I love my friend deeply. She is dependable, grounded, and good. She is the friend you text during a layover in Addis Ababa when you suddenly remember you forgot to arrange a pickup for when you land in Nairobi. Sure enough, she is waiting for you as you walk out of the airport—not because she organized transport, but because she came herself. Standing there in sweatpants and a t-shirt, grinning, she says, “Welcome home, lady! You better have gotten hitched in Ghana!”
She is the friend who sends you flowers on your birthday—flowers you find waiting on your desk when you arrive at work, with a card that reads, “It’s time to start aging. You can’t look 21 forever.” I don’t. But I still smile and text her back, “I’ll try to age—so you people don’t feel threatened.”
She is the friend who makes you go to the hospital even when you insist your headache is just burnout. She will pick you up, drive you to the appointment, and buy you lunch afterward, saying, “For being a good girl and actually showing up.” You can tell she has been a mother for some time.
She is the kind of friend whose name appears on your screen and you smile before you even answer. When you do, she begins with the simplest, most loaded question of all:
“How’s life?”
In that moment, I wished she could see herself through my eyes—through all our eyes. That is the tragedy of toxic relationships: good people are broken down so gradually that they forget their own worth. The erosion is quiet. Painful. Invisible. And by the time you notice it, it has already rearranged your reflection.

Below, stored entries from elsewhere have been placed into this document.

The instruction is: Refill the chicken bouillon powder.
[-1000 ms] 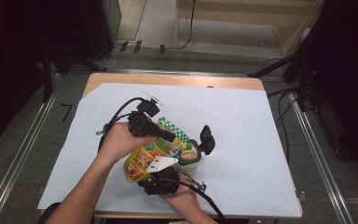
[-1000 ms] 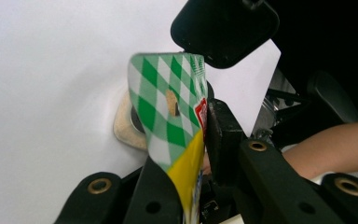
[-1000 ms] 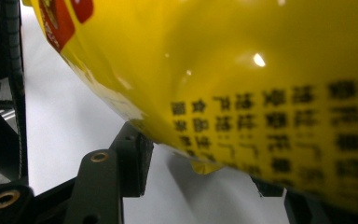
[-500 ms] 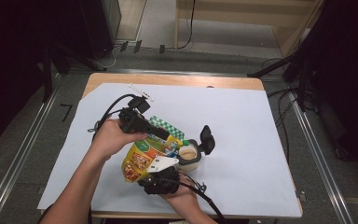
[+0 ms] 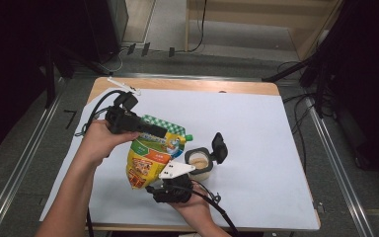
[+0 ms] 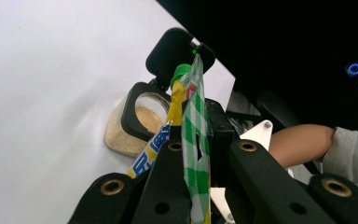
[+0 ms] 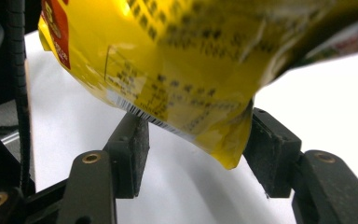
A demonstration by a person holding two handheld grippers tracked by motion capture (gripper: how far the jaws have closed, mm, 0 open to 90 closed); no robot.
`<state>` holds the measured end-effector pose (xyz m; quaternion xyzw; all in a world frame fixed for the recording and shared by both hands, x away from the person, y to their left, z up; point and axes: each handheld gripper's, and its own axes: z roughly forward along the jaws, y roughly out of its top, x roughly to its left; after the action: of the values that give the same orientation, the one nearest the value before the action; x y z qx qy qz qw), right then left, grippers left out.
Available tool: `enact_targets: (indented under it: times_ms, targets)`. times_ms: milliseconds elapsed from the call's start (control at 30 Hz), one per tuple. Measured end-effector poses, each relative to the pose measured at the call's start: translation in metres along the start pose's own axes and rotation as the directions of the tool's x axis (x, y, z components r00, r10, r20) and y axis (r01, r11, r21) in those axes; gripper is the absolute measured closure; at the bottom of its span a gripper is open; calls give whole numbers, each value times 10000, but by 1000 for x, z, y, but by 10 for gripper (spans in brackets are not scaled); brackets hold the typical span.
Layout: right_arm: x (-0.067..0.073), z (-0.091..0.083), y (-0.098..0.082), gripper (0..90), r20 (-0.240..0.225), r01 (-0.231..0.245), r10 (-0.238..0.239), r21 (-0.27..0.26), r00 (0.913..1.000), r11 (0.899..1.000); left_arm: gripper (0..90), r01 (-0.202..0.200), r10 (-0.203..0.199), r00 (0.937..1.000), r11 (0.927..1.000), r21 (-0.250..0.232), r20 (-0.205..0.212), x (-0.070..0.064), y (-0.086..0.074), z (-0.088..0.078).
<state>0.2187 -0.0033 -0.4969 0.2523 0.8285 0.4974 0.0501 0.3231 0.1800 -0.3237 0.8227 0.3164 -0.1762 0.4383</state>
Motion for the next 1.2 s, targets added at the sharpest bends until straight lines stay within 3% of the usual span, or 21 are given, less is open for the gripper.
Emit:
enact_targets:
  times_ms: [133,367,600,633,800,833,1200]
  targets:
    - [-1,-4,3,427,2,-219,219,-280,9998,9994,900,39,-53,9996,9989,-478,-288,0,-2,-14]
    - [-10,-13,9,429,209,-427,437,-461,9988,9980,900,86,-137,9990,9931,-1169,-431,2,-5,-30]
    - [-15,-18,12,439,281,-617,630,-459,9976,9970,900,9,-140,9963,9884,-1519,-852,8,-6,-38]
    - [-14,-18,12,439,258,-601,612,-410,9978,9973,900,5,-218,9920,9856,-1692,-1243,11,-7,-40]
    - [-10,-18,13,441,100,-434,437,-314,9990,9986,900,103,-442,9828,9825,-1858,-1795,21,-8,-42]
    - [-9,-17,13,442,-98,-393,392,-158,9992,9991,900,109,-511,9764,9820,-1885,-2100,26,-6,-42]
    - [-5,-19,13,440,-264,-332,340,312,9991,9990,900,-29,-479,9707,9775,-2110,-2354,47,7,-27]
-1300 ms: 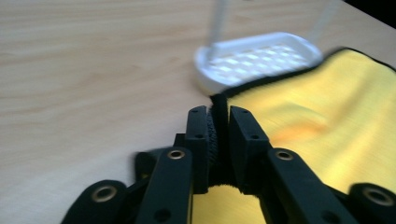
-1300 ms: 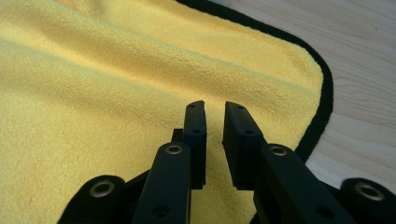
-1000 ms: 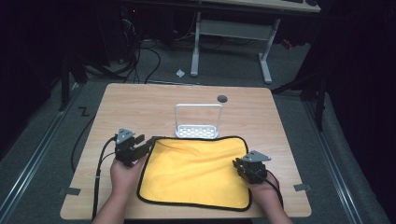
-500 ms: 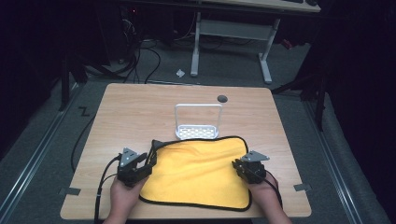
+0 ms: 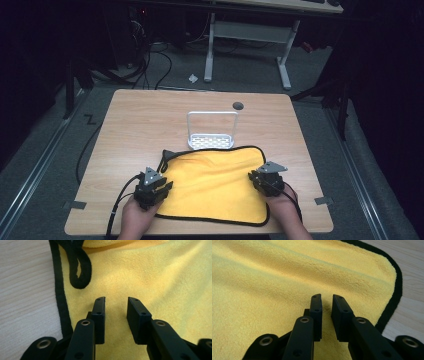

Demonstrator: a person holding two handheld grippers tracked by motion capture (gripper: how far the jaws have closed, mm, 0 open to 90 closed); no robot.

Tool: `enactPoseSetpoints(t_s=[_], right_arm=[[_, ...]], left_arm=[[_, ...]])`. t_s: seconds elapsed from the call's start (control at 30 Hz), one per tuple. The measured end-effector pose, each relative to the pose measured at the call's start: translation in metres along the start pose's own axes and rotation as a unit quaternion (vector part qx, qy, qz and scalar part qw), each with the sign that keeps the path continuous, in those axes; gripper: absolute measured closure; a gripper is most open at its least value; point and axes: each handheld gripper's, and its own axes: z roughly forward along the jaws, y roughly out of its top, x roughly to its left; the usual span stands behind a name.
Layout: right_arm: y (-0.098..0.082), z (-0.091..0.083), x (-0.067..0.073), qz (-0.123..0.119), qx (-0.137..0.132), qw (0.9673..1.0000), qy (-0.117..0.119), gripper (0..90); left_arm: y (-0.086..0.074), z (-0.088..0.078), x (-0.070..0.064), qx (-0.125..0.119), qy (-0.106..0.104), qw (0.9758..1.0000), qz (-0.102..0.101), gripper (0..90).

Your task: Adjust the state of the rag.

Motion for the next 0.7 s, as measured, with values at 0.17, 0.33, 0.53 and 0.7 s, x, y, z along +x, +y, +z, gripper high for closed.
enactPoseSetpoints(t_s=[0.17,0.33,0.53,0.7], right_arm=[[-0.001,-0.003,-0.002,0.004,0.004,1.0000,-0.003,78.3],[0.000,-0.009,-0.002,0.002,-0.011,0.9999,-0.009,78.3],[0.006,-0.001,-0.003,-0.002,-0.020,0.9997,-0.012,78.2],[0.014,0.010,-0.013,0.008,-0.016,0.9995,-0.026,77.6]], left_arm=[[-0.019,-0.019,-0.022,0.007,-0.018,0.9996,0.018,69.5],[-0.029,-0.033,-0.028,0.018,-0.039,0.9990,0.013,71.1],[0.006,-0.015,0.005,-0.016,-0.015,0.9998,-0.003,67.4],[0.037,0.025,0.028,-0.001,0.026,0.9996,0.012,65.7]])
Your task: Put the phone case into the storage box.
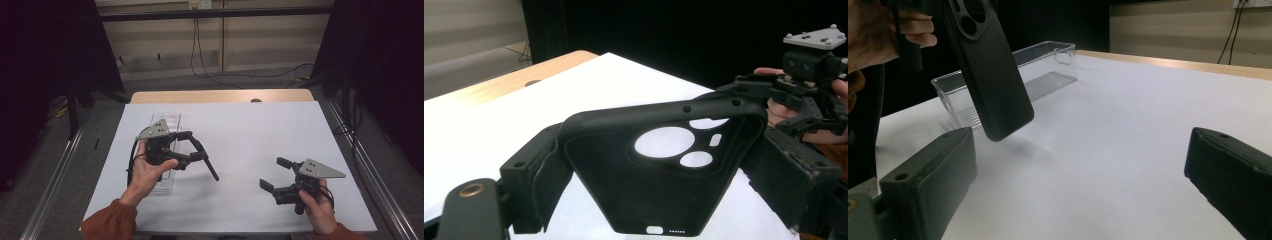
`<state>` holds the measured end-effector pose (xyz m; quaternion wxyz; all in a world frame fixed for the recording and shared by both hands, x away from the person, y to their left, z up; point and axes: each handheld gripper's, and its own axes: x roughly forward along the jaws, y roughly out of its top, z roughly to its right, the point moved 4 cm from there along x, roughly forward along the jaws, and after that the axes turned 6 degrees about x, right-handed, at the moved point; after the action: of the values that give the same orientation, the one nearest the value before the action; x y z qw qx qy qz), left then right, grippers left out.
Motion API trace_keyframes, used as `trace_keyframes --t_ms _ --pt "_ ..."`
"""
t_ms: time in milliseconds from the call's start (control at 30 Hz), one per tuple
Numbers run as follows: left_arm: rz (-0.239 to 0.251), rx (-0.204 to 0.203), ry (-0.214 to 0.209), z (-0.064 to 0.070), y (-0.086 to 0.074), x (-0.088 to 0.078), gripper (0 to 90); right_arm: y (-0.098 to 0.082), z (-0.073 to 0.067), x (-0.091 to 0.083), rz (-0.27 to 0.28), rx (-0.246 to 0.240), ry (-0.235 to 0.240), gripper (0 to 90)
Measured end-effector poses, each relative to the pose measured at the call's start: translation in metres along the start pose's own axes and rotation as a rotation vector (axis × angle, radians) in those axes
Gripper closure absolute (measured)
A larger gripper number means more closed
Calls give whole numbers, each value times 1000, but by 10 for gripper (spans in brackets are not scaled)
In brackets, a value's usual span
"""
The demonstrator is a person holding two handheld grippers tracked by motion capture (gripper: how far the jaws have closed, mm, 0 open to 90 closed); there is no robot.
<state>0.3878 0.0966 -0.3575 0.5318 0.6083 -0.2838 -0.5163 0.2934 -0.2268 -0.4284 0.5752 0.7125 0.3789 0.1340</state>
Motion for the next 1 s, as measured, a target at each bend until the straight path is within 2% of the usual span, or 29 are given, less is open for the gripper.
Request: trace_keyframes --t_ms 100,167,367,700,900,1000 --pt "-9 8 16 -2 1 -1 150 -1 2 -7 6 0 -15 2" --pt "-11 3 25 -3 1 -2 151 -2 4 -11 19 1 -41 2" --pt "-9 -8 52 -8 2 -3 150 -3 10 -19 42 -5 -76 0" --pt "-8 -23 100 -18 6 -5 150 -2 16 -23 61 -5 -118 0" --pt "-12 -21 124 -22 9 -9 150 -3 21 -24 63 -13 -169 0" --pt "-10 -26 139 -26 11 -12 150 -3 21 -25 66 -12 -166 0"
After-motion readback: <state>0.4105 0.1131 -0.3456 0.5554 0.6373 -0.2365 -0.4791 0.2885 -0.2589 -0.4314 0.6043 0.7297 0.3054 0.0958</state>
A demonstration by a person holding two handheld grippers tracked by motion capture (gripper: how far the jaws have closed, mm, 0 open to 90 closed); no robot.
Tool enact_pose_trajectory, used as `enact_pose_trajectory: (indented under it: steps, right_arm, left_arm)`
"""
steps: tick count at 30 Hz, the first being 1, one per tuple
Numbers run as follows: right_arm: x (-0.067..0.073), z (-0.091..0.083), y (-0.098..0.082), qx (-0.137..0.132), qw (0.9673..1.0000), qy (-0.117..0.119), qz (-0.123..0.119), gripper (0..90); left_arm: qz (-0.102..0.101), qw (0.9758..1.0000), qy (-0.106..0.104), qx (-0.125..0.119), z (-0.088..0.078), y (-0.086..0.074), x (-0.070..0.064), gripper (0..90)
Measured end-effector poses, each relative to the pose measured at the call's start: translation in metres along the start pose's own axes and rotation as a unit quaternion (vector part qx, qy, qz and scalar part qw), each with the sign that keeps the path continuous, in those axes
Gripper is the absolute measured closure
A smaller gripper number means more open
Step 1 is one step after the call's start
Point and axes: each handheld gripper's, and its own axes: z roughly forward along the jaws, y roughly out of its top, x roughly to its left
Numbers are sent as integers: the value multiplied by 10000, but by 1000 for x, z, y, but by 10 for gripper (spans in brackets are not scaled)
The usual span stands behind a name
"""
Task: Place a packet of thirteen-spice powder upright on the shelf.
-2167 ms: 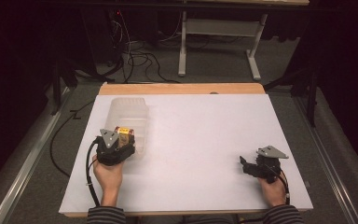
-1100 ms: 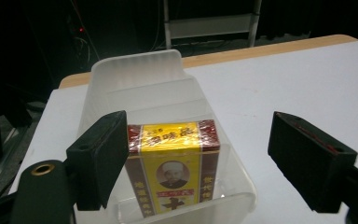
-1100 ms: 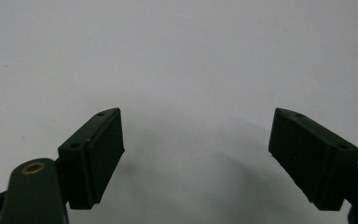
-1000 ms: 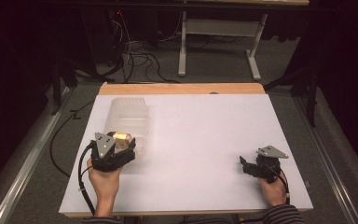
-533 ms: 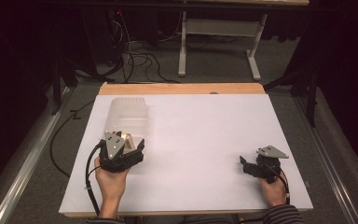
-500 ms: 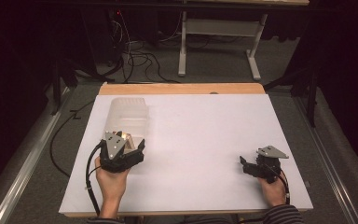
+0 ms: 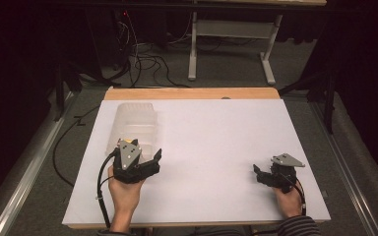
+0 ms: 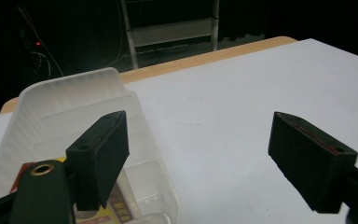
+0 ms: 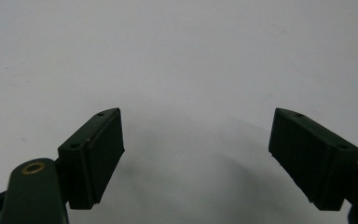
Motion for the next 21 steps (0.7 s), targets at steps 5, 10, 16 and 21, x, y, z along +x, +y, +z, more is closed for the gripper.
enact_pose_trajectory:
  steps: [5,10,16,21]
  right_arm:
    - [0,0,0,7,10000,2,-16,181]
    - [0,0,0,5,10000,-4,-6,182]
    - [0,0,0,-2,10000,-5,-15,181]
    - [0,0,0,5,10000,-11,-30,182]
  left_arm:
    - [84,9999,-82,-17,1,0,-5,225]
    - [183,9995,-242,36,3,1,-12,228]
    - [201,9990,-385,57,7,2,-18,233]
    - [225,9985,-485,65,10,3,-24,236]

“Listen to me,” I said. “You are a good woman in every sense of the word. You have been betrayed. Do not take ownership of someone else’s wrongdoing.”
She cried softly. I thought to myself that Jack did not deserve my friend. He deserved a wolf for a partner—an actual wolf. One that would maul him in his sleep once he finally went to bed, since he was behaving as though he had been raised by a pack of them. I did not share these dark thoughts with my friend.
Sometimes I think how much better the world would be if we could live parts of our loved ones’ lives for them—just long enough to help them take the first hard step, when logic fails and fear takes over. Because initiating change is the hardest part.
There are parts of that conversation that will not appear on these pages. We agreed they would remain between us.
As we drove into the Nairobi night, she asked softly, “What would you do?”
“I would leave,” I said. I surprised myself with how quickly the words came.
“It’s been seven years,” she whispered.
“It could just as easily become fourteen,” I replied. “People rarely change—and they almost never do things just once.”